Problem: From the data below, set down exactly the lines between the one holding "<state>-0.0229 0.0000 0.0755" and the one holding "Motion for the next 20", inclusive, and no others.

Record excerpts:
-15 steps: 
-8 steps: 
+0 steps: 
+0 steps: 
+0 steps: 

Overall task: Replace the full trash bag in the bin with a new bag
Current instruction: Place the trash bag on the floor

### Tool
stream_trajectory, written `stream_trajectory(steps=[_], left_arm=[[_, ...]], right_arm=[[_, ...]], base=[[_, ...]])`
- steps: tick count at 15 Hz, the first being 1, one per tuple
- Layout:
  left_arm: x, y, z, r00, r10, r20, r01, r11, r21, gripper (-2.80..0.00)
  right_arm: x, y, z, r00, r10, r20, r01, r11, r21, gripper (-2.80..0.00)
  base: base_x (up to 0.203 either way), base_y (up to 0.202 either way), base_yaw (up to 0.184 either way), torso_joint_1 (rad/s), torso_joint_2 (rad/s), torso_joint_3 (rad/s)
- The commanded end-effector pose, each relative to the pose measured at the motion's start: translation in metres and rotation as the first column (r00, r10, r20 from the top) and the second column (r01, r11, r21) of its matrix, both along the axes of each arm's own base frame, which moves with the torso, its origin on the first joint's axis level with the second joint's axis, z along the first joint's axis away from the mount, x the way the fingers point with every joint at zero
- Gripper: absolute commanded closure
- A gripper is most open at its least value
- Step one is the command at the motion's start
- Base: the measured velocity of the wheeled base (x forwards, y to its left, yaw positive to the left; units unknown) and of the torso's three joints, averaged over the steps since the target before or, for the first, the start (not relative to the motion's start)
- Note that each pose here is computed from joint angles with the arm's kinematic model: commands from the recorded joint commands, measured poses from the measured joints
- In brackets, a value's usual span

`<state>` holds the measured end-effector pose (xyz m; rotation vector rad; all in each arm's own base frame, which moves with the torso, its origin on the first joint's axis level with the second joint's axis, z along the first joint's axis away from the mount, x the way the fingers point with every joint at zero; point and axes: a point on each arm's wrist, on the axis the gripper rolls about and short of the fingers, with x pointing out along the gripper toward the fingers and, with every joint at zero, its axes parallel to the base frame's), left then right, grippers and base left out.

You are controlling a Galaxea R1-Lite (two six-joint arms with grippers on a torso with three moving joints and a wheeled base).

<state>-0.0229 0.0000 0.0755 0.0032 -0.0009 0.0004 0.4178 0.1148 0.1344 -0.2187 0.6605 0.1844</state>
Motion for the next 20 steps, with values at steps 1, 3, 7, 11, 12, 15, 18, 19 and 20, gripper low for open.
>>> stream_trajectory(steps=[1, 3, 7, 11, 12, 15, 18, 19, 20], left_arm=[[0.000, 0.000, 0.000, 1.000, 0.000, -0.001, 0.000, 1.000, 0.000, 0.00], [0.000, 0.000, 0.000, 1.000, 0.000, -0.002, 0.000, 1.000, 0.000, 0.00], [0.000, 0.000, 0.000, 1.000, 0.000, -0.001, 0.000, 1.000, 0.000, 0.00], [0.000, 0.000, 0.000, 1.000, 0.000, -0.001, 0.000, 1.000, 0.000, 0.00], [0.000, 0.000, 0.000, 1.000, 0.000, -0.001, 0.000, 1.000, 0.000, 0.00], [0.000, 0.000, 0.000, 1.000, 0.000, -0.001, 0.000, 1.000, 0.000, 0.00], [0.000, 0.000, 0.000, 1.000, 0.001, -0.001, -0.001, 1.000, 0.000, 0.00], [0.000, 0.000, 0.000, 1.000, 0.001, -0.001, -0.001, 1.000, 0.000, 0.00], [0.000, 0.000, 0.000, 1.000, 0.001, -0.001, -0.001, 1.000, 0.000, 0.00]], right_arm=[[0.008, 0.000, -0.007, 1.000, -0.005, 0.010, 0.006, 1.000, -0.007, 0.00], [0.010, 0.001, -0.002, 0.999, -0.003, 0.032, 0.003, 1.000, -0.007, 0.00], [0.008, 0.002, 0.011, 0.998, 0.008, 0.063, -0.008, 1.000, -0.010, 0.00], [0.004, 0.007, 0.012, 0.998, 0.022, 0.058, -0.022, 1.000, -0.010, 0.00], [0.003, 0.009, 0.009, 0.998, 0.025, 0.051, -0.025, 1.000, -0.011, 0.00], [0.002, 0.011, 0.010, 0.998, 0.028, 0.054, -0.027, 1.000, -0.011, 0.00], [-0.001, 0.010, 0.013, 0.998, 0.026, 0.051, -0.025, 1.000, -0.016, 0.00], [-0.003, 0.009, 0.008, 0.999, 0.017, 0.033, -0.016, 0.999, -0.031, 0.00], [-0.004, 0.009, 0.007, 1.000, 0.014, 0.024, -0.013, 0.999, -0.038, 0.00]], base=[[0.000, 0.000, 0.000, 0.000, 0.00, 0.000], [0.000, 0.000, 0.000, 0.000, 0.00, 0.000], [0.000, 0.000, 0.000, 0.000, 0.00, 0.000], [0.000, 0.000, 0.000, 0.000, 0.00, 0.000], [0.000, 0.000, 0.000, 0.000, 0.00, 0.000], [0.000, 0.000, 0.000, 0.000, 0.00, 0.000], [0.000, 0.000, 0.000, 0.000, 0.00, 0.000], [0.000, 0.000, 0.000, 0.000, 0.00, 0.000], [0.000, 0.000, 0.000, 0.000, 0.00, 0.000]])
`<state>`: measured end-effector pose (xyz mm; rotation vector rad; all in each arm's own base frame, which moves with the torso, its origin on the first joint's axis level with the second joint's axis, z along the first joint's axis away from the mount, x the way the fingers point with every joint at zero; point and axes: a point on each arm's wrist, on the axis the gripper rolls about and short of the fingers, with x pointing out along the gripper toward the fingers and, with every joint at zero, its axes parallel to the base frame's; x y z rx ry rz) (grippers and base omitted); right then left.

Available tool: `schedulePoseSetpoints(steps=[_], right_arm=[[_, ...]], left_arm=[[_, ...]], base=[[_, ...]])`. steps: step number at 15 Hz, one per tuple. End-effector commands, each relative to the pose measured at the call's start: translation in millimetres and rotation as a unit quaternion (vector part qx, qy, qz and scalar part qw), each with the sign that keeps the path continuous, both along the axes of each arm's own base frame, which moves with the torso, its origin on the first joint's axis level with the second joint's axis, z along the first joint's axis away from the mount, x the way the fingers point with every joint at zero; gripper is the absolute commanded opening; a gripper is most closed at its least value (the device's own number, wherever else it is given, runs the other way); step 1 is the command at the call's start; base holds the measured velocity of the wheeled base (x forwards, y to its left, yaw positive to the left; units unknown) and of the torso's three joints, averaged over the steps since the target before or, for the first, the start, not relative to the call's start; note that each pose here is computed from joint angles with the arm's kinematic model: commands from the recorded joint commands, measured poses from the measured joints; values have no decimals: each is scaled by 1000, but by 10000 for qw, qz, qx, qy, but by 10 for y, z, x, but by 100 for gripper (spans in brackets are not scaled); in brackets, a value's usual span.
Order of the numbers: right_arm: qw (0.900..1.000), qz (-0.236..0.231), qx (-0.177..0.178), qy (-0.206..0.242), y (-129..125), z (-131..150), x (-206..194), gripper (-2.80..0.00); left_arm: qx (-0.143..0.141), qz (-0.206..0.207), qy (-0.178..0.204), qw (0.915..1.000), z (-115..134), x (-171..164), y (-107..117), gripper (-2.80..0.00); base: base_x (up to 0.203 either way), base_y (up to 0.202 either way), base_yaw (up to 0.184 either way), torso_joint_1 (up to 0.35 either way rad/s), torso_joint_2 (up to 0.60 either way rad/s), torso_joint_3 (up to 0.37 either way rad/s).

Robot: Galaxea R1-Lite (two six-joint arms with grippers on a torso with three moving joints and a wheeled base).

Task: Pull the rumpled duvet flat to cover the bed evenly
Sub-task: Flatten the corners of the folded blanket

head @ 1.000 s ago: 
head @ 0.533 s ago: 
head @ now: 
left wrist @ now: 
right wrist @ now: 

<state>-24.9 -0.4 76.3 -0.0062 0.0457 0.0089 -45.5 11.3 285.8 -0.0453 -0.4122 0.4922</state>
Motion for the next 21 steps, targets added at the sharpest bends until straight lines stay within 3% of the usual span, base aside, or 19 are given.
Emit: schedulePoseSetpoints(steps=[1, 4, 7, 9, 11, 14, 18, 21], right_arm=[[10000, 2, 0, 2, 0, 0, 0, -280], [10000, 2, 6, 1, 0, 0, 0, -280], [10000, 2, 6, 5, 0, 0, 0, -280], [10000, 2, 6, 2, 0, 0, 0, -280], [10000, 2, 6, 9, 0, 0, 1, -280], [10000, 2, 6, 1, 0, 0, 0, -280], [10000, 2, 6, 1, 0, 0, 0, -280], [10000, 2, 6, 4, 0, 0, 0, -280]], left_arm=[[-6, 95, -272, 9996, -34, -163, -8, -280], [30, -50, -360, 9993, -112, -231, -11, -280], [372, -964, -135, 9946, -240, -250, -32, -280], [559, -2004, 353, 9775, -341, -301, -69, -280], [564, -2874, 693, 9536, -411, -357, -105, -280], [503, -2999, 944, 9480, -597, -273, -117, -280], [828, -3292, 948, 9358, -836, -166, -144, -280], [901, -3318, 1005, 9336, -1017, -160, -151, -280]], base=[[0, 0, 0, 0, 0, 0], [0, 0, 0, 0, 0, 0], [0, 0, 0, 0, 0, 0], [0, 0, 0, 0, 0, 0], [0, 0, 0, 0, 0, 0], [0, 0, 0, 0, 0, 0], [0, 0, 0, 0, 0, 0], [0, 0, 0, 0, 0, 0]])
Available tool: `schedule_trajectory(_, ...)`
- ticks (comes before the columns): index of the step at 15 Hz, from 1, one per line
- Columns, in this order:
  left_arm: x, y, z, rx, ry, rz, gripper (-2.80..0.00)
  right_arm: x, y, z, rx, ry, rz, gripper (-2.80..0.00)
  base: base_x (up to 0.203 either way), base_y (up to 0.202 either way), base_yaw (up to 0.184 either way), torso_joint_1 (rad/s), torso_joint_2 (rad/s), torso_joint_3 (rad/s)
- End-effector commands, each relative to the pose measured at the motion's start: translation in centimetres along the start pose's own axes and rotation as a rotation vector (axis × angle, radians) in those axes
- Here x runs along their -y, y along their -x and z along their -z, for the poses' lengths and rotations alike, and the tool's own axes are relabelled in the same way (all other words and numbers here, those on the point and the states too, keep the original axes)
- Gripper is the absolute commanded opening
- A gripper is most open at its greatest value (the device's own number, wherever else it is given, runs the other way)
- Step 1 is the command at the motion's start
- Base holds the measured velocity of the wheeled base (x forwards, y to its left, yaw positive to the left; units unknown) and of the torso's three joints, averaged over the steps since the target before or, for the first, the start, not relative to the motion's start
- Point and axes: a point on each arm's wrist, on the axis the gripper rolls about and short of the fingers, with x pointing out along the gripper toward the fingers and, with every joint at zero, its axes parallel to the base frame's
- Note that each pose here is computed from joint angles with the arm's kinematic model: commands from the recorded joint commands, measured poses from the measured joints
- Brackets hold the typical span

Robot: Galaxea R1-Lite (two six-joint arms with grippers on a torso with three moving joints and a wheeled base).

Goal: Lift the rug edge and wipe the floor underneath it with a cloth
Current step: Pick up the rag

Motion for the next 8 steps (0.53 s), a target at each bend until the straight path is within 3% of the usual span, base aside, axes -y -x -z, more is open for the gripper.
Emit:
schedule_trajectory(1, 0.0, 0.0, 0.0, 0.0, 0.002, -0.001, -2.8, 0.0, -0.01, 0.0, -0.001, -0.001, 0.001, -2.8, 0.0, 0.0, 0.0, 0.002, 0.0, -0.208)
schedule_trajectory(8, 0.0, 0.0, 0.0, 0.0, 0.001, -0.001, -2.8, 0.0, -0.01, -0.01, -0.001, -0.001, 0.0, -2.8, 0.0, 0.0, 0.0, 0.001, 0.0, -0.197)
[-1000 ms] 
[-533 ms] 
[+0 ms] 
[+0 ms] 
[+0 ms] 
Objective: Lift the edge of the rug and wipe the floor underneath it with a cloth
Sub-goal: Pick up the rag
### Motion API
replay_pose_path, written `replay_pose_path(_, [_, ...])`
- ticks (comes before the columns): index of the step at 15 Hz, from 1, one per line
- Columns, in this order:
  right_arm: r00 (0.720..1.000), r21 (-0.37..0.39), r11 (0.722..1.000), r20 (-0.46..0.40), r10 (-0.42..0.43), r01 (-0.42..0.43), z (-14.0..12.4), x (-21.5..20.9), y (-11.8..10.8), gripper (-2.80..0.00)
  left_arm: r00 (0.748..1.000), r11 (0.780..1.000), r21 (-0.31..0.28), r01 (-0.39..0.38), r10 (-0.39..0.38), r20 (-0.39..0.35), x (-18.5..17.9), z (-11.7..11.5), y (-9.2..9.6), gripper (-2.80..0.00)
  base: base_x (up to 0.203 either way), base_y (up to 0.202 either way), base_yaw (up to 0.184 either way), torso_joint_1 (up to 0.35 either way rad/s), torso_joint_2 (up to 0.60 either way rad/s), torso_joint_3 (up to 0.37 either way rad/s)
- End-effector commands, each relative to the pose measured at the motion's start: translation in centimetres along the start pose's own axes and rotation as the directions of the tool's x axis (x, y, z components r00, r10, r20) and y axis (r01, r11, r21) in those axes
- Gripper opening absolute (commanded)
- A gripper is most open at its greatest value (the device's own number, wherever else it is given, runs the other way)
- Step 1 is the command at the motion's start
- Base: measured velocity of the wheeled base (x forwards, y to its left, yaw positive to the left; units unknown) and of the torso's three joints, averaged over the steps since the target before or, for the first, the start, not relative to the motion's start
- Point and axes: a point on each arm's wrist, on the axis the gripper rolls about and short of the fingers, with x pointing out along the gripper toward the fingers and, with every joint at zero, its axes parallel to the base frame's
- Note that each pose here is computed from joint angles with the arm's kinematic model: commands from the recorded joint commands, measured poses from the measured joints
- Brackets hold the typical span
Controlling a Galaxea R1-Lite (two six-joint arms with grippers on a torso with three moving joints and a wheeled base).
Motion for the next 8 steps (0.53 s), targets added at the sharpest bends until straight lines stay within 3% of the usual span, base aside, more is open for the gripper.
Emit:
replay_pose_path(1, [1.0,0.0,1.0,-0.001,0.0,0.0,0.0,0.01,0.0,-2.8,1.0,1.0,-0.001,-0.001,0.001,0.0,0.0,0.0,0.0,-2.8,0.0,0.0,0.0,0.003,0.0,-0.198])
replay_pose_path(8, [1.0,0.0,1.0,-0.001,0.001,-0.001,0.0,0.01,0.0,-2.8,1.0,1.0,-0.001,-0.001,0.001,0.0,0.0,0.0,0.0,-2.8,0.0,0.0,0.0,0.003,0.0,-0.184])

Response area:
<state>-0.0229 0.0000 0.0755 0.0032 -0.0009 0.0004 0.4178 0.1148 0.1344 -0.2187 0.6605 0.1844</state>
Motion for the next 20 steps, with values at steps 1, 3, 7, 11, 12, 15, 18, 19 and 20, gripper low for open.

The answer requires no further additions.